Merecer el duelo



¿Es también un duelo si yo fui el que acabó con la relación? ¿Vale hacerlo? ¿Tengo el derecho? ¿Cómo se hace?

Nunca fui el que no quería. Me acostumbré a ser el no querido, a hacer el duelo del rechazado y a acobijar las amargas memorias de lo que pudo haber sido. Las historias de mis amores ya se habían vuelto aburridas, porque tenían siempre el mismo comienzo y final: del amor absoluto y la sonrisa ilusionada a los sueños rotos y una batería de por qués que nadie quería contestar. El romance, para mí, no era más que una colección de desilusiones.

Yo pensaba que, después de ser rechazado tantas veces, ya sabría cómo actuar en caso de que me tocara. Evitaría ejercer la ignorancia forzada, descartaría la idea de hacer que ella me rechazara y lo haría con el perfecto equilibrio entre la verdad y la calidez. No iba a ser brusco ni demasiado suave, no iba a mentir ni tampoco destilar honestidad brutal, no iba a ser breve ni tampoco me extendería demasiado.

Y aunque al final de esta corta pero intensa relación −las muy largas están fuera de esta discusión− quedé como un desconsiderado, me animo a decir que fue todo lo contrario. En realidad, fue una consideración equivocada. Me justifiqué diciendo que no quería lastimarla, pero la verdad es que no quería sufrir por un padecer ajeno.

Por eso pregunto si es válido el duelo después del rechazo. ¿Uno es egoísta si sufre por otro, y no por sí mismo? A ver: a mí me dolía lo que ella pudiera sentir, me dolía su dolor. Ese es mi interrogante: ¿buscaba evitar un sufrimiento ajeno porque así podía evadir el propio? Si las inquietudes de otro son las mías, entonces las soluciones son para acallar mis padecimientos, ¿no? Es egoísmo disfrazado de empatía.

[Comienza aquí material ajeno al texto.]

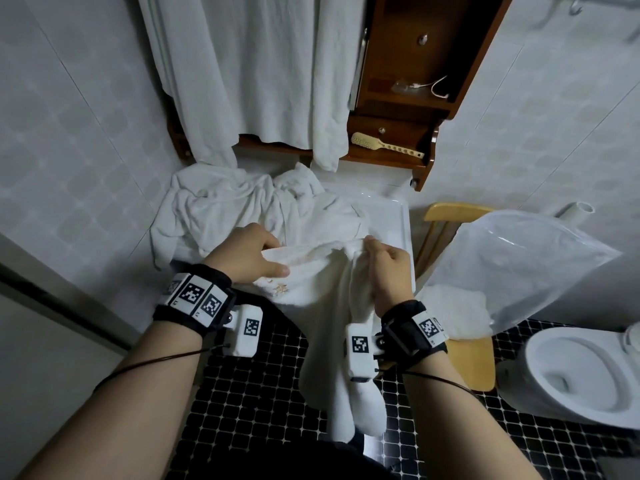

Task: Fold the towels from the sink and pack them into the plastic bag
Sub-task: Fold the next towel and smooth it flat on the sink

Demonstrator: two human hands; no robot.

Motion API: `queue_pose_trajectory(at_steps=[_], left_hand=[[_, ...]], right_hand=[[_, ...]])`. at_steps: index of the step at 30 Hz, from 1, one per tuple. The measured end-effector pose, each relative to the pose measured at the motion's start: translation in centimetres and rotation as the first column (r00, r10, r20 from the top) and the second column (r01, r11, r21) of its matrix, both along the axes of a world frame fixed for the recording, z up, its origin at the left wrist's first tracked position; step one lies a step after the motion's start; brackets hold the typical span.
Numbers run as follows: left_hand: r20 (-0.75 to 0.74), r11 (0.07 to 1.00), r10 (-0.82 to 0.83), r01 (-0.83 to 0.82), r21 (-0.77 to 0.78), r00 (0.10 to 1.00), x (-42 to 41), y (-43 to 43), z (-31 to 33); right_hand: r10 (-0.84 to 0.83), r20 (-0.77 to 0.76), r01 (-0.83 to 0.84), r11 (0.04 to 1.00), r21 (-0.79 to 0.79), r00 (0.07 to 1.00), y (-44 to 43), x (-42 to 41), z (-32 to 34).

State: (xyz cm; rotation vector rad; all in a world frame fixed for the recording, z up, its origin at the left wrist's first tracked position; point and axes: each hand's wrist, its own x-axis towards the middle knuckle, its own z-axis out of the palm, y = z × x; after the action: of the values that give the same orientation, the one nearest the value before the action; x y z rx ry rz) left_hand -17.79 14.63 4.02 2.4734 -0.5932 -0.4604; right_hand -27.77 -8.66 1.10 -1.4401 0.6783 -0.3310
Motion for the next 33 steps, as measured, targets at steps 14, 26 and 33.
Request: queue_pose_trajectory(at_steps=[14, 26, 33], left_hand=[[-0.381, 0.636, 0.359, -0.523, -0.568, 0.852, 0.7, -0.5, -0.7], [0.038, 0.638, 0.604, -0.454, -0.622, 0.796, 1.4, -2.0, 1.8], [0.065, 0.77, 0.494, -0.401, -0.495, 0.867, 2.2, -0.6, 0.2]], right_hand=[[0.036, 0.088, -0.044, 0.996, 0.082, 0.995, -2.5, -1.0, 0.5], [0.603, -0.568, -0.829, 0.393, -0.399, 0.56, -2.3, -1.6, 1.2], [0.73, 0.003, -0.701, 0.657, -0.276, 0.683, -0.1, -0.5, 0.9]])
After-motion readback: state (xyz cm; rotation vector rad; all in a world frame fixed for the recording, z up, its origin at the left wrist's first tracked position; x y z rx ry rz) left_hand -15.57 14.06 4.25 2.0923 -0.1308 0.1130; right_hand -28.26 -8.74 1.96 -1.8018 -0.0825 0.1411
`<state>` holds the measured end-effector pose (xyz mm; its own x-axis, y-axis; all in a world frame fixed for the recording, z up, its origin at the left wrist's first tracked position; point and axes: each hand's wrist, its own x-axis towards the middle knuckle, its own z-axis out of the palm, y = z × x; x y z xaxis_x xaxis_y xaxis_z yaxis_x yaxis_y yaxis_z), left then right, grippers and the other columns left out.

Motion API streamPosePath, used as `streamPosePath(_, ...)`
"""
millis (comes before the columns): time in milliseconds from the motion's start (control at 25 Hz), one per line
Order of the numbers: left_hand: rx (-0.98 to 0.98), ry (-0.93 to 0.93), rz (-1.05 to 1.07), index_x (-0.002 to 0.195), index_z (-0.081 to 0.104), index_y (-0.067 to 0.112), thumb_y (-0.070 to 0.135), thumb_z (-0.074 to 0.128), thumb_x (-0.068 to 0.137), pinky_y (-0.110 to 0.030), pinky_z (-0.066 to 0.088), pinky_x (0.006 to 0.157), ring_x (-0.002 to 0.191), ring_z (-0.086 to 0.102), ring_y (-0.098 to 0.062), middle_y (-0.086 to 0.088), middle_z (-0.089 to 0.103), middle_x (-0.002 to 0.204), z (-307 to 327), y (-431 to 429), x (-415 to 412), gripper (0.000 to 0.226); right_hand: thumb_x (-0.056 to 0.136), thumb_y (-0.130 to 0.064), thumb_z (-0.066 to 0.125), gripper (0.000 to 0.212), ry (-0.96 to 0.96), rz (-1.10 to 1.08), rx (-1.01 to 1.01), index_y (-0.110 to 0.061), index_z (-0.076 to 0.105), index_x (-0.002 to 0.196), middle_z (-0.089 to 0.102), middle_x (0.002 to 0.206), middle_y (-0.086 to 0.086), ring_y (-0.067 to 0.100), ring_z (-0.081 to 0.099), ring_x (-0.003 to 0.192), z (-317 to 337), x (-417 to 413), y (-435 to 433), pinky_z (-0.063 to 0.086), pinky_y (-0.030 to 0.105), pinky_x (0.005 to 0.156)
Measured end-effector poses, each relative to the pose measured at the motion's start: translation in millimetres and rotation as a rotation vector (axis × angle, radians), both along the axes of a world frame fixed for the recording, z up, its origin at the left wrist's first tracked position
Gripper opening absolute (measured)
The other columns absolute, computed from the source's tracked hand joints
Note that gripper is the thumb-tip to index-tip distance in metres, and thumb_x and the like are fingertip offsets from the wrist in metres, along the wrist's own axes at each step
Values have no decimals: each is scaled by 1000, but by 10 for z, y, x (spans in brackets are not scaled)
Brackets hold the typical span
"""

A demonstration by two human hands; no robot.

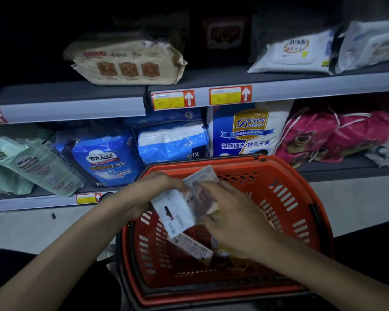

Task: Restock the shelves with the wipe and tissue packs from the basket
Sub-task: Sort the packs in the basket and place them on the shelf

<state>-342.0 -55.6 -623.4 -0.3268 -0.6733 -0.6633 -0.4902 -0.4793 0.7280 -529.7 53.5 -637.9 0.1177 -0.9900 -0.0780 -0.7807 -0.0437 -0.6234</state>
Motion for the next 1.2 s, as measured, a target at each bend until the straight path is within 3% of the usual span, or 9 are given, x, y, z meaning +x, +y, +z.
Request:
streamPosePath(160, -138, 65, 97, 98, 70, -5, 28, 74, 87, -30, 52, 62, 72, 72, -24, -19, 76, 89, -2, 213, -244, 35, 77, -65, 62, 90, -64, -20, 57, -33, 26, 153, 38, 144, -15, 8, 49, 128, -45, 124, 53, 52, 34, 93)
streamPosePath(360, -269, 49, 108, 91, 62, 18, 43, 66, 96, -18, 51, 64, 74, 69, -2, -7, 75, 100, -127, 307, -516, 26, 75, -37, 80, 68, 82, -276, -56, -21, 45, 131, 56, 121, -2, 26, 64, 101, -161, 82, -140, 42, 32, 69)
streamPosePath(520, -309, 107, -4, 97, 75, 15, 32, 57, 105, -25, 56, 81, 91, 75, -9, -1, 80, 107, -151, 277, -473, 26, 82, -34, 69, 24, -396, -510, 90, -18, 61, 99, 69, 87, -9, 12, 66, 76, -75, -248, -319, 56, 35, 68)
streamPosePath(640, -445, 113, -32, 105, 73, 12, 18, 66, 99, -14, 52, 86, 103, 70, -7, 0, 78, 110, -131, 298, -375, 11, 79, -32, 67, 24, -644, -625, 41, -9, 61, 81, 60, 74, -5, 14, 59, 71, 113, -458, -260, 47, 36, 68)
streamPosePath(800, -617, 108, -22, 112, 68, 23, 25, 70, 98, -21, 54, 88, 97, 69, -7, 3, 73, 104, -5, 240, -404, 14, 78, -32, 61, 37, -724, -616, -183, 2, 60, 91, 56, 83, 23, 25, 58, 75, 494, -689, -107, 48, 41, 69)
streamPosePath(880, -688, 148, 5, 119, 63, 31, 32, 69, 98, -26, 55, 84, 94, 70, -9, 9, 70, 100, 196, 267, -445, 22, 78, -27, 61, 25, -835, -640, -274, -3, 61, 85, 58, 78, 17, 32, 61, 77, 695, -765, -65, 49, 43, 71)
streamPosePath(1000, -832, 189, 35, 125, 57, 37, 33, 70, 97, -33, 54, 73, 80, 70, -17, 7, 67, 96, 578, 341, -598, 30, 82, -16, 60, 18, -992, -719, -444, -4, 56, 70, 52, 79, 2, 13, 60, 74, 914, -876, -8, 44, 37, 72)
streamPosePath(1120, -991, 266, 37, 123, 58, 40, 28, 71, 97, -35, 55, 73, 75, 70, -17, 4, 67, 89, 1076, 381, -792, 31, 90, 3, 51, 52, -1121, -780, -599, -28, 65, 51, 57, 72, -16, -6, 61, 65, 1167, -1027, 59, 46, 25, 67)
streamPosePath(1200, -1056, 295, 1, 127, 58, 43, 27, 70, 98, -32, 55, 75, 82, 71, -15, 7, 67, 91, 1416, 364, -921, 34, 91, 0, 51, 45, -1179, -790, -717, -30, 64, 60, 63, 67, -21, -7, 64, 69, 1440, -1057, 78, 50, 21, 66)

Cuando llegó el momento, me enfrenté a unos ojos desconcertados y un corazón tan frágil que una simple brisa lo haría pedazos. Dentro mío empezó a brotar el dolor que todavía siento, pero que no me dejo sentir. Lo único que me queda es este maldito duelo inmerecido. Nadie me pregunta cómo estoy ni me ofrece consuelo. “Vos ya superaste antes de cortarle, tu proceso está hecho”, me repiten una y otra vez, como si la lógica jugara un papel en medio de este derrotero.

Claro que disfruté lo vivido y algunos recuerdos perdurarán más de lo debido, pero una vocecita me dice que no tengo derecho a la tristeza, a las lágrimas o a la melancolía. “Extrañar es para amantes, no para desinteresados”, me gritan desde algún lado de mi cuerpo. No sé de dónde es, pero del corazón seguro que no.

Quiero estar feliz, pero no me sale. Quiero estar triste, pero no me dejo. Por ahora me rendiré ante un futuro de neutralidad absoluta, cuyo único antídoto es el olvido. Quizás, cuando la juventud se me vaya, consigo se irá este egoísmo engañoso, que me hace creer bondadoso cuando en realidad es pura cobardía.

En definitiva, el duelo que debo hacer no es por el sufrimiento de una persona y su amor no correspondido, ni por los recuerdos de una historia que no disfruté. Mi sufrimiento es otro, uno de esos que existen en silencio entre las tantas miserias de la humanidad. Si fui tantas veces rechazado, fue por las tantas veces que me enamoré. Yo, como casi todo el mundo, vivo para el amor. Y es feo que no sea correspondido, sí. Pero, creo yo, es aún peor cuando intentamos sentirlo y no aparece.

Y ahí está la respuesta. Ese es mi duelo. No es por alguien a quien no quise, ni tampoco por su posible dolor. Mi duelo, en cambio, es por el amor que murió antes de haber nacido.